É necessário voltar a definir o que é o ser humano, de recuperar e redefinir em que consiste a natureza humana ou simplesmente de aceitar que o homem não pode ser contemplado somente como um ser cultural carente de instintos naturais, isto é, de situar ao homem em um contexto e uma perspectiva mais real e mais verdadeiramente humana, desmistificando e liberando-nos dos equívocos, crenças e falsas concepções acerca do direito. Ainda que muitas perguntas sigam sem resposta, estamos firmemente convencidos de que uma consideração adequada da natureza humana pode ajudar-nos a iluminar com novas interpretações os velhos problemas que até agora permanecem no limbo da filosofia e da ciência do direito.

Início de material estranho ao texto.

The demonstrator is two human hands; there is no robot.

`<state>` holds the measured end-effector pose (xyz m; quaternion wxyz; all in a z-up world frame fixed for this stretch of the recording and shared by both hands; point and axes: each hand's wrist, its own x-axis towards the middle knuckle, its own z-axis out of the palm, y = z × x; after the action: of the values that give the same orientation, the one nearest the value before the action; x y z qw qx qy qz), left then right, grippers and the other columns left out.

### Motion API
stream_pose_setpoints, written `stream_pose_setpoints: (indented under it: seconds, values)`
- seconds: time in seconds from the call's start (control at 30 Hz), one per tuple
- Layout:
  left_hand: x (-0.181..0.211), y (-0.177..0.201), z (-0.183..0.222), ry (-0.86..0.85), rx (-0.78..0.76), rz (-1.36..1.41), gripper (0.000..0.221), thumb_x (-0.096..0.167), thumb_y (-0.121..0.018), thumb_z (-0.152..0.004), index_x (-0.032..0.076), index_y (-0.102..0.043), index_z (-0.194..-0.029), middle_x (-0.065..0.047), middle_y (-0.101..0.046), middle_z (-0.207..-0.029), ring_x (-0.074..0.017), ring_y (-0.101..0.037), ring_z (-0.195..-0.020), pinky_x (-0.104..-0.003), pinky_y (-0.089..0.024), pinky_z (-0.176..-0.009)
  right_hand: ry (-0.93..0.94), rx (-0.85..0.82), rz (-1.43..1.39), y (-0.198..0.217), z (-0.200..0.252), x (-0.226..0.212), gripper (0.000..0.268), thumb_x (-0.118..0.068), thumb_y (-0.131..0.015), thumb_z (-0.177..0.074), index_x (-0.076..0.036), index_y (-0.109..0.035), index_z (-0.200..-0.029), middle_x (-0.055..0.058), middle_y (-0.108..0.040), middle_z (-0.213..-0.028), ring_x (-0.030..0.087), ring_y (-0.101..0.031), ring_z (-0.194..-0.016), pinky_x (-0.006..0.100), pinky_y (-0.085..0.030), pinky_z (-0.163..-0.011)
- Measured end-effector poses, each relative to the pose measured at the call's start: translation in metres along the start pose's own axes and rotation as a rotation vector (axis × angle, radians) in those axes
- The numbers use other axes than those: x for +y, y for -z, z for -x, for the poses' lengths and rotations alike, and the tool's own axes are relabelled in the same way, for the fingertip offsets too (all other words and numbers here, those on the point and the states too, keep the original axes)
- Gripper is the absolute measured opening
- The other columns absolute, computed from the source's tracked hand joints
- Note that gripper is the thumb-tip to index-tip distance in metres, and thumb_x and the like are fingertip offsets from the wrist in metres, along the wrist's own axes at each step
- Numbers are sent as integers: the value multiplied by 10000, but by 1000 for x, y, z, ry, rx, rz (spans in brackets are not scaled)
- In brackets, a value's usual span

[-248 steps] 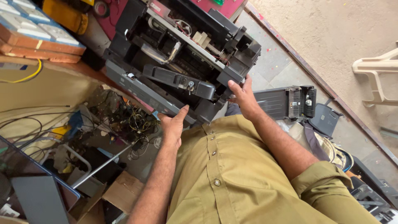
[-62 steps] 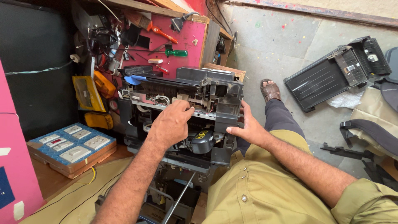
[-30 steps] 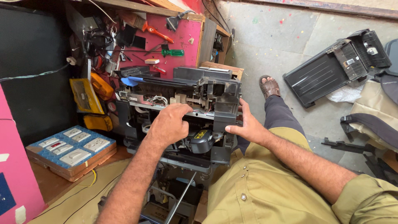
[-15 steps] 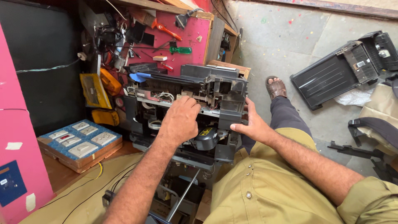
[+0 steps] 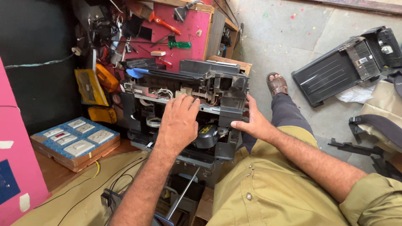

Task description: The person removes the top casing of a printer, detaches internal plastic components and cables, and uses a screwdriver to loosen screws within the internal chassis.

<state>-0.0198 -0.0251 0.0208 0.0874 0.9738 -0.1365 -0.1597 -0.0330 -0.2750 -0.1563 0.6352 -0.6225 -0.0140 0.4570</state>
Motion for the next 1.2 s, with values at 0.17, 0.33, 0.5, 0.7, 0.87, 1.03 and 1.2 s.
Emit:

Não devemos olvidar que o direito está entre os fenômenos culturais mais poderosos já criados pela humanidade e que precisamos entendê-lo melhor se quisermos tomar decisões políticas, jurídicas e éticas bem informadas e justas. Já não podemos manejar-nos na filosofia e na ciência do direito do século XXI baseados em uma psicologia humana impossível, com uma ideia de natureza humana procedente do século XVII e nem tão pouco trabalhar com os métodos do século XIX. Somos antes de tudo animais, e tudo o que seja fazer uma abstração da dimensão natural do ser humano, sua natureza biológica e sua origem evolutiva, é falso.

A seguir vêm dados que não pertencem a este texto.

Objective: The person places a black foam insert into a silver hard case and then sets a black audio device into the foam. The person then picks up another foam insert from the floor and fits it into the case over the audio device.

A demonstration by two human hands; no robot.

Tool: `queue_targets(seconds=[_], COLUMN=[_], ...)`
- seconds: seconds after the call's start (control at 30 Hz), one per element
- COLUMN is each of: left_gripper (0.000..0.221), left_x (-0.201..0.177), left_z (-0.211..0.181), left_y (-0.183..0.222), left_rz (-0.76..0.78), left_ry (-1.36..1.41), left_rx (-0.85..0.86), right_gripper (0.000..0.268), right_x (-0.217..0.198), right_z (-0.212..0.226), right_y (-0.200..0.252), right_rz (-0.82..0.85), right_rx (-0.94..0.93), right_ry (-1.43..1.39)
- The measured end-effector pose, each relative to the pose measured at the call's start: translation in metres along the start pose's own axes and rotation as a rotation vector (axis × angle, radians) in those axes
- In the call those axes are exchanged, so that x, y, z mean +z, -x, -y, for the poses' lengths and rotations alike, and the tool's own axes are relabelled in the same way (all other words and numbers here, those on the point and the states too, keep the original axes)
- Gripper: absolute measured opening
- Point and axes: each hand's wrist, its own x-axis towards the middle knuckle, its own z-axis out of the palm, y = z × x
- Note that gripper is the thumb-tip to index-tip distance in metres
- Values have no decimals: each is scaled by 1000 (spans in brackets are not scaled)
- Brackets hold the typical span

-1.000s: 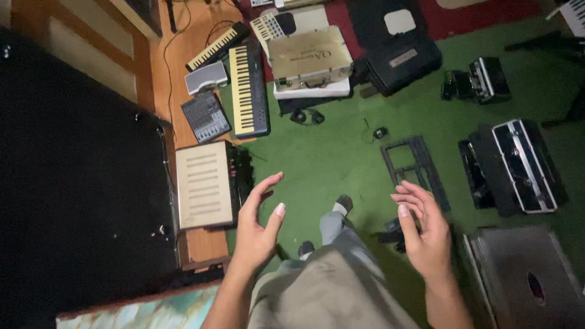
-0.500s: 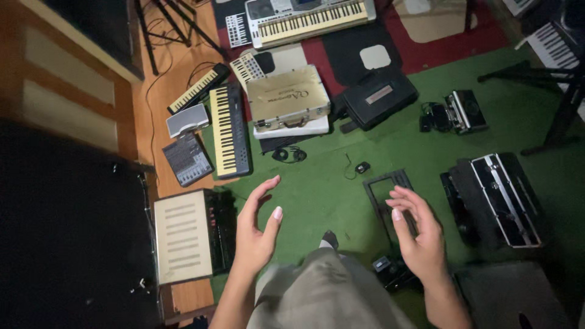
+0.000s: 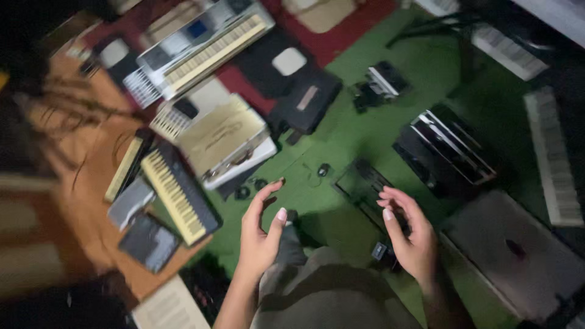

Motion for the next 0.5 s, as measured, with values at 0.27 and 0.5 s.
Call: queue_targets(seconds=[0.27,0.5], left_gripper=[45,43], left_x=[-3,15], left_z=[16,20], left_y=[-112,-178], left_rz=[447,748], left_ry=[-20,44], left_rx=[71,157], right_gripper=[45,38], right_x=[20,46], right_z=[-4,5], right_y=[1,28], right_rz=[-285,-680], right_rx=[324,69], right_ry=[154,95])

E não se trata, depois de tudo, de pretender impor grandes novidades. O que se intenta mediante uma perspectiva naturalista do fenômeno jurídico, das normas e dos valores morais humanos é vincular de forma prioritária a concepção da justiça com a natureza humana, devidamente fundada na herança e na cultura, isto é, de entendê-la e fazer dela o sentido mesmo de nossa existência como primatas peculiares. Tão pouco se trata de um problema de pouca importância ou de um mero exercício mental para os juristas e os filósofos acadêmicos. A eleição da forma de abordar o direito supõe uma diferença importante no modo como nos vemos a nós mesmos como espécie, condiciona as estratégias que adotamos para regular nossas instituições e práticas sociais e determina, em última instância, o repertório de ideias e teorias acerca do sentido e da finalidade do raciocínio prático ético-jurídico.

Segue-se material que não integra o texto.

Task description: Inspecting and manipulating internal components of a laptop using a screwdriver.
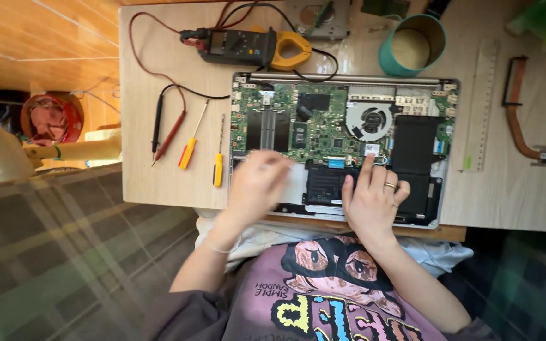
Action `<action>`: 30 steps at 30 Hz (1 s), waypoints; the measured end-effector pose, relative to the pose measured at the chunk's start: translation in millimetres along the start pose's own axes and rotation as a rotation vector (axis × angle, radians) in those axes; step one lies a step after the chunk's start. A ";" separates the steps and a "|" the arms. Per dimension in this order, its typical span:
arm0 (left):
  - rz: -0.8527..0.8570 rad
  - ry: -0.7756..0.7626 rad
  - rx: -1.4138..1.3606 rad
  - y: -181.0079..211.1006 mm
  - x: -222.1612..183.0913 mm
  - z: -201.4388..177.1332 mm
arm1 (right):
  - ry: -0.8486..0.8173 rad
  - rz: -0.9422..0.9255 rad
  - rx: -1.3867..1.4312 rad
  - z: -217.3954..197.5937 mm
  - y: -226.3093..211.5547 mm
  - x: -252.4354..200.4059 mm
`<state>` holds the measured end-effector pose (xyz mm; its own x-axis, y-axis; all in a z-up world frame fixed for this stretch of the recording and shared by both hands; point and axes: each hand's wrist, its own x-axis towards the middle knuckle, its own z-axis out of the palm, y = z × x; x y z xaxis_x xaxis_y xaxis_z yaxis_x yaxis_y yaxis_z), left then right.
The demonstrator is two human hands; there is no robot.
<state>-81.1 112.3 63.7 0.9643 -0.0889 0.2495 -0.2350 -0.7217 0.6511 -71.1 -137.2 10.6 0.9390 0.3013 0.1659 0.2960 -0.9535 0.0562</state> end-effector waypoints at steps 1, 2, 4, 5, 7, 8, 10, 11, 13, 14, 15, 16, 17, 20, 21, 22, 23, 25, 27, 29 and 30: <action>0.007 -0.005 -0.008 -2.9 6.2 -8.2 | -0.002 0.010 -0.007 -0.7 -0.8 0.9; -0.026 0.017 0.006 -5.6 13.0 -15.9 | 0.009 0.002 0.004 -1.4 -0.9 2.1; -0.047 0.038 0.016 -8.2 32.2 -23.1 | 0.026 0.004 0.008 -2.0 -1.6 3.7; -0.023 0.048 0.034 -7.8 44.7 -22.9 | 0.009 -0.001 0.024 -2.1 -2.2 4.3; 0.020 0.060 0.050 -5.8 77.9 -14.1 | 0.005 0.006 0.034 -1.1 -3.1 8.8; 0.130 0.074 0.068 -3.3 93.5 -5.8 | 0.018 0.006 0.043 -1.2 -4.7 7.7; 0.249 0.087 0.081 -1.9 124.6 21.8 | 0.033 0.013 0.046 -1.1 -7.2 6.5; 0.294 0.068 0.075 -2.9 140.4 40.9 | 0.024 0.027 0.057 -1.1 -8.1 6.7; 0.349 0.057 0.065 -1.7 171.9 76.1 | 0.023 0.044 0.061 0.0 -8.1 9.0; 0.396 0.069 0.098 -0.1 184.8 92.3 | 0.030 0.042 0.065 1.0 -8.1 8.7; 0.442 0.081 0.131 0.9 197.7 108.7 | 0.037 0.039 0.069 2.6 -8.6 8.5; 0.438 0.079 0.127 -2.5 206.4 126.1 | 0.032 0.038 0.067 2.6 -7.8 8.0; 0.473 0.082 0.167 -6.7 214.9 143.8 | 0.036 0.035 0.069 3.4 -7.5 7.5; 0.501 0.062 0.231 -16.4 217.9 164.9 | 0.021 0.025 0.072 3.3 -8.1 3.9; 0.512 0.046 0.252 -18.5 217.2 166.4 | 0.016 0.027 0.065 2.8 -8.2 3.8; 0.508 0.044 0.253 -12.6 213.3 152.9 | 0.013 0.025 0.066 3.2 -7.4 4.2; 0.532 0.074 0.220 -6.7 209.7 139.3 | 0.025 0.025 0.074 3.5 -6.6 5.0; 0.547 0.098 0.191 1.5 192.4 103.2 | 0.030 0.021 0.089 3.3 -5.6 6.7; 0.574 0.078 0.174 6.3 160.9 58.1 | 0.017 0.027 0.095 1.5 -7.2 4.5; 0.570 0.023 0.193 2.4 127.6 20.4 | 0.001 0.017 0.079 3.2 -5.6 3.9; 0.575 -0.029 0.209 0.8 111.2 0.5 | -0.008 0.012 0.057 3.8 -5.5 4.4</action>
<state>26.1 101.4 91.6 0.6937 -0.5206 0.4979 -0.6927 -0.6715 0.2630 -67.9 -130.6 7.3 0.9437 0.2903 0.1588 0.2942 -0.9557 -0.0014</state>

O modo como se cultivem determinados traços de nossa natureza e a forma como se ajustem à realidade configuram naturalmente o grande segredo do fenômeno jurídico, da justiça, do homem como causa, princípio e fim do direito e, consequentemente, para a dimensão essencialmente humana da tarefa de elaborar, interpretar, justificar e aplicar o direito. Enfim, de um direito e uma justiça que, partindo da aceitação lúcida e serena de nosso lugar no mundo como símios muito inteligentes e com consciência moral, devem servir à natureza humana e não ao contrário.